La música ranchera es un género floklórico y popular de la cultura mexicana y es interpretado por mariachis para serenatas, el estilo más común de los enamorados. El ser mariachi constituye también un estilo de vida pues su escuela es la calle y la clave de su éxito es la experiencia y el reconocimiento.

Pero hoy en día, en el país se han propuesto profesionalizar a estos cantantes con la apertura de escuela de mariachi, sólo un poco después de que la Unesco decidiera incluir al mariachi en la Lista de Patrimonio Cultural Inmaterial de la Humanidad, por ser una expresión única y representativa de todo México.

Hace casi seis años la primera escuela de mariachi en la Ciudad de México abrió sus puertas a un lado de la cuna de este género musical, la Plaza de Garibaldi. Durante tres años los alumnos estudiarán asignaturas como la historia del mariachi, entrenamiento auditivo o técnica instrumental en algunos de los instrumentos básicos como vihuela, guitarra, guitarrón, violines y trompetas.

El origen de esta escuela es de un proyecto de la Secretaría de Cultura de la Ciudad de México y dependerá del Centro Cultural Ollin Yoliztli, el cual es un espacio del gobierno dedicado a la educación, promoción y difusión cultural y artística.

La escuela está enfocada en el mariachi popular digno de la tradición mexicana, contará con un área de investigación y documentación para rescatar a este arte que ha estado en peligro de extinción, el mariachi tradicional. No hay mejor lugar para ubicarse, en la plaza donde casi a cualquier hora del día puede encontrarse a un mariachi dispuesto a deleitarte con tus piezas favoritas.

Lo que él llama corazón, para su compañero Alberto Pacheco es sabor. “Se sabe que hay grupos de todo el mundo y sí, tocan igual, porque allí estudian desde niños en conservatorios, pero no les dan el sabor que necesita. Es como una comida que no tiene sazón. Y nosotros, con o sin escuela, le damos el sabor porque lo sentimos”, contó.

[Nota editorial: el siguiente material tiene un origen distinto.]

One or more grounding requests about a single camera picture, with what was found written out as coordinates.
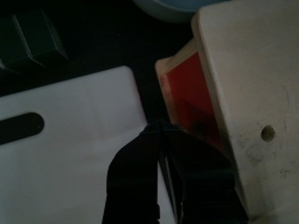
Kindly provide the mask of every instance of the white cutting board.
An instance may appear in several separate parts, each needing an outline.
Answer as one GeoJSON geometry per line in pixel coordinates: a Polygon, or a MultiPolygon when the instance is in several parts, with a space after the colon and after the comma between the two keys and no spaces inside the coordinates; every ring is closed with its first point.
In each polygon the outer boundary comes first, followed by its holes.
{"type": "Polygon", "coordinates": [[[0,98],[0,120],[28,112],[44,130],[0,145],[0,223],[100,224],[108,165],[147,125],[132,71],[122,66],[0,98]]]}
{"type": "Polygon", "coordinates": [[[215,4],[192,29],[251,221],[299,223],[299,1],[215,4]]]}

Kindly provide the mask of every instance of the white plastic board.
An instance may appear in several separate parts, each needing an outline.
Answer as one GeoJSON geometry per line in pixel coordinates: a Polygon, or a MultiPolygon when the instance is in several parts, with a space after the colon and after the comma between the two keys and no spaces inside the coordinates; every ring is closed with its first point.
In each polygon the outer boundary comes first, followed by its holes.
{"type": "Polygon", "coordinates": [[[0,120],[28,112],[42,115],[44,130],[0,145],[0,223],[100,224],[108,165],[146,127],[132,71],[123,66],[0,98],[0,120]]]}

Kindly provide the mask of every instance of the red panel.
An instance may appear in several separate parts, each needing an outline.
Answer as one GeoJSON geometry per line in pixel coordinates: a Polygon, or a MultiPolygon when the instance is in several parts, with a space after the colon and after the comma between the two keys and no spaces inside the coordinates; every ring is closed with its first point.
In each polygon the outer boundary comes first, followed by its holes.
{"type": "Polygon", "coordinates": [[[211,96],[198,53],[167,74],[167,78],[179,125],[222,150],[211,96]]]}

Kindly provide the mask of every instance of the small hole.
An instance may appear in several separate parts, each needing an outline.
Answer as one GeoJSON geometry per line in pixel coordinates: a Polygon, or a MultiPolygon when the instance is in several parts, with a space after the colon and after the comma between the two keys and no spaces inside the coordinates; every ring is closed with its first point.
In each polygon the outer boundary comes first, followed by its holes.
{"type": "Polygon", "coordinates": [[[275,135],[276,135],[276,131],[274,129],[274,127],[271,125],[267,125],[263,130],[262,130],[262,139],[266,141],[266,142],[271,142],[275,138],[275,135]]]}

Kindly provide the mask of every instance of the cutting board handle hole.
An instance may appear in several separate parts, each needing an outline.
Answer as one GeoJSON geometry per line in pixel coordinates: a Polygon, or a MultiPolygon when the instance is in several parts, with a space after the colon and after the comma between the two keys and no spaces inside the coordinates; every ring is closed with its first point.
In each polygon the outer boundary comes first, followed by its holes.
{"type": "Polygon", "coordinates": [[[260,137],[266,142],[271,142],[276,136],[276,131],[271,125],[267,125],[260,133],[260,137]]]}
{"type": "Polygon", "coordinates": [[[0,121],[0,145],[43,132],[43,117],[31,112],[0,121]]]}

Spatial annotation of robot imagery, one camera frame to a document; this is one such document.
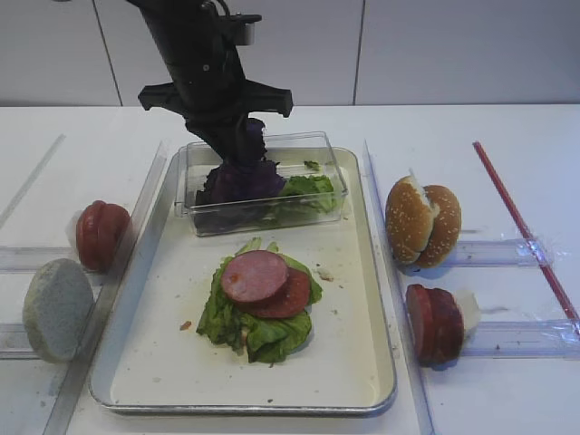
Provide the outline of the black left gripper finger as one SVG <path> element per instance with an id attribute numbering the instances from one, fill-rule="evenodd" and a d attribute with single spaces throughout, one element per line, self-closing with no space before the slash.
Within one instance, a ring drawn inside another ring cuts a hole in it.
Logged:
<path id="1" fill-rule="evenodd" d="M 241 163 L 240 149 L 245 145 L 245 122 L 241 118 L 201 122 L 189 119 L 186 128 L 215 151 L 222 160 Z"/>

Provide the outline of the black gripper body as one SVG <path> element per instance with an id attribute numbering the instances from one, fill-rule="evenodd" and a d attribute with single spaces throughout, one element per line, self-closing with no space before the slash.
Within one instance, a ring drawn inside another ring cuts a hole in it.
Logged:
<path id="1" fill-rule="evenodd" d="M 248 80 L 241 71 L 215 71 L 208 67 L 171 67 L 171 81 L 147 85 L 138 99 L 146 111 L 161 108 L 180 115 L 191 132 L 256 131 L 251 112 L 273 112 L 287 118 L 293 95 Z"/>

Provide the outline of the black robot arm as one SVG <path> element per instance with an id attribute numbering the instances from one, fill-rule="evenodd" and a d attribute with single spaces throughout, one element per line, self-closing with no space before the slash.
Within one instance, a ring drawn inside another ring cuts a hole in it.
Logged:
<path id="1" fill-rule="evenodd" d="M 137 1 L 171 77 L 139 94 L 145 110 L 180 115 L 223 160 L 252 164 L 266 147 L 252 112 L 288 117 L 292 93 L 247 79 L 238 47 L 253 42 L 259 14 L 233 14 L 223 1 Z"/>

Tiene 70 años y lleva más de 50 cantando en Garibaldi, a donde la gente acude para contratar mariachis y llevarlos a domicilios, una tradición muy extendida en México, sobre todo en los eventos especiales como bodas o celebraciones familiares.

Él se profesionalizó en la calle, escuchando a unos y a otros, dejándose aconsejar por maestros que no han pisado una escuela. Sin embargo, para Salud Bernal, de 43 años, una de las pocas mujeres que ejerce en un mundo dominado por lo masculino, la creación de la escuela será muy positiva porque se conseguirá profesionalizar este trabajo.